Task -
Line tally for the word "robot": count the lines below that contain it and reply with the number alone.

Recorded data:
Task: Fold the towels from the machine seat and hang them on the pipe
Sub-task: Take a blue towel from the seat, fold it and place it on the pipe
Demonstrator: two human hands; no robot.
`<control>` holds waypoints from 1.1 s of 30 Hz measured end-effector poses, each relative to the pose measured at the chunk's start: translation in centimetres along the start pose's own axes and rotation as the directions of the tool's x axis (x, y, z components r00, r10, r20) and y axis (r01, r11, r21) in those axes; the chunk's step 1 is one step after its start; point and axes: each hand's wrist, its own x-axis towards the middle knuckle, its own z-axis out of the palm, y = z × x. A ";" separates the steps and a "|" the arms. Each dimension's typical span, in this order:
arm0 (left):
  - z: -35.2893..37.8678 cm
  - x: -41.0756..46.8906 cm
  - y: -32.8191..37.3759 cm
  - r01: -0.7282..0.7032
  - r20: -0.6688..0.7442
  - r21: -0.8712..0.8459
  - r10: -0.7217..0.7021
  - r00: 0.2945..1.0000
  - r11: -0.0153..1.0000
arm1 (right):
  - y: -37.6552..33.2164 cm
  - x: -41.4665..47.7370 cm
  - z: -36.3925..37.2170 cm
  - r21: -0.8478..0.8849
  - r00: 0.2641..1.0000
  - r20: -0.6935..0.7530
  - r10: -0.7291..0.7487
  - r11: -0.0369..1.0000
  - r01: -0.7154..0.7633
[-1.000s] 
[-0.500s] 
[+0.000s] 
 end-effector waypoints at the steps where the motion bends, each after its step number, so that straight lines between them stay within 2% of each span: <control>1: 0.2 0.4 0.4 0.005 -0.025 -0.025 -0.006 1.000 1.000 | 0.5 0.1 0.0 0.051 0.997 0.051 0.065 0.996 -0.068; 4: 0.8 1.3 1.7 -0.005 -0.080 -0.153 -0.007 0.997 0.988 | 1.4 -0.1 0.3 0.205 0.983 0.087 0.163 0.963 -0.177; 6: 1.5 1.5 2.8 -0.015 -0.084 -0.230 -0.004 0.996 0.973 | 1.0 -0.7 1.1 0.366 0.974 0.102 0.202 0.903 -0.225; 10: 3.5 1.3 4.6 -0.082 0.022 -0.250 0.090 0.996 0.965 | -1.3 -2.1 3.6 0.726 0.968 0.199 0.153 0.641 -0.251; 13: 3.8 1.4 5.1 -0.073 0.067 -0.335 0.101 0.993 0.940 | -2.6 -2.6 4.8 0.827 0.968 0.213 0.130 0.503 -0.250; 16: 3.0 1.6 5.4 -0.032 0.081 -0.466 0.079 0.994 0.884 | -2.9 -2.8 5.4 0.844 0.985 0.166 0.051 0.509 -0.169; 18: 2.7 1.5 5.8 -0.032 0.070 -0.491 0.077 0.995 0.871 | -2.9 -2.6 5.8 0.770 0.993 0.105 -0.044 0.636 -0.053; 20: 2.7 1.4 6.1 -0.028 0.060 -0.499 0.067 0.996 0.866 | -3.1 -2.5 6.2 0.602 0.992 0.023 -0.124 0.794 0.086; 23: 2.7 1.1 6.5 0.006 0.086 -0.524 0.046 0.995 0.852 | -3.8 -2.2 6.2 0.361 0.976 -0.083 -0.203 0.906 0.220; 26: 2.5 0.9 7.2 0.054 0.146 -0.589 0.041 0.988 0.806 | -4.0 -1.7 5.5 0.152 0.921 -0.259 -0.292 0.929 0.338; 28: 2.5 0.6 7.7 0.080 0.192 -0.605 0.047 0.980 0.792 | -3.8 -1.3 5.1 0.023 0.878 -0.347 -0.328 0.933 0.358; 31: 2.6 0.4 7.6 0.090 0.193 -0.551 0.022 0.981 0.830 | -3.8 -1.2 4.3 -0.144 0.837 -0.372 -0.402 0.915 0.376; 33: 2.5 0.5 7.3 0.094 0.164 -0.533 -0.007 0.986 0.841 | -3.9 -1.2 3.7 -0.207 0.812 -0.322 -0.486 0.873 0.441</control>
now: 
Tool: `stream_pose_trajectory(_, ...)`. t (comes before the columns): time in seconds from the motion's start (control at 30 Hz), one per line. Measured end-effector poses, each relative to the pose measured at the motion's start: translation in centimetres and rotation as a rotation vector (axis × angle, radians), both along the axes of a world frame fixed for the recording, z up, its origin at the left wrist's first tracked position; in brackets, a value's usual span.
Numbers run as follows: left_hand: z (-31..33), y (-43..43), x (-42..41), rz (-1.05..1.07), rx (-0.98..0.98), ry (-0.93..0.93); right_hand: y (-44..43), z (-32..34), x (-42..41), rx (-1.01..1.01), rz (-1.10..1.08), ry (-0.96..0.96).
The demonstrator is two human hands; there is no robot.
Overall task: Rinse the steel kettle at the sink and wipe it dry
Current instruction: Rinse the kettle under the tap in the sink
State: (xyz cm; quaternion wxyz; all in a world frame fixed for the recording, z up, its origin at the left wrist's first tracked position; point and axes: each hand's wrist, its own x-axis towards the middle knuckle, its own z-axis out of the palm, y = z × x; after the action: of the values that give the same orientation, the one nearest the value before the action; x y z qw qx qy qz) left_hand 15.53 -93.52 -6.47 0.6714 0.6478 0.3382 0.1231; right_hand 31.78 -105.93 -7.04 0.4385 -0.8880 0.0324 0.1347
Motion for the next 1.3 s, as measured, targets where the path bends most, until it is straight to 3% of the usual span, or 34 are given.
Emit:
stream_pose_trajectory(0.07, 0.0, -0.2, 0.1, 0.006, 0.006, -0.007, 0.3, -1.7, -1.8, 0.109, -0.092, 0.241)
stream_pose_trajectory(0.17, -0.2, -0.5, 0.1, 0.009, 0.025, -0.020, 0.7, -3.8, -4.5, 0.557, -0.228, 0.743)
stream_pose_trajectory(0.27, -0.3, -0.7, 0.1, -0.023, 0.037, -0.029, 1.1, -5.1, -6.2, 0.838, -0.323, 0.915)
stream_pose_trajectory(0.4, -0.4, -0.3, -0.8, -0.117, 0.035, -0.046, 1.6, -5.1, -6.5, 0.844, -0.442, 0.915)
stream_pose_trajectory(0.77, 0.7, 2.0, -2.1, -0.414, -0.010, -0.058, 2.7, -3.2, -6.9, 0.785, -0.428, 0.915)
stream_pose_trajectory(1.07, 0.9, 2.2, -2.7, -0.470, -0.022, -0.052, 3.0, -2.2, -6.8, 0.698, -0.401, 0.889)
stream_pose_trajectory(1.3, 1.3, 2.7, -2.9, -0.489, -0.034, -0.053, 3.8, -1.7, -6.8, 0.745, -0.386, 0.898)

Output -
2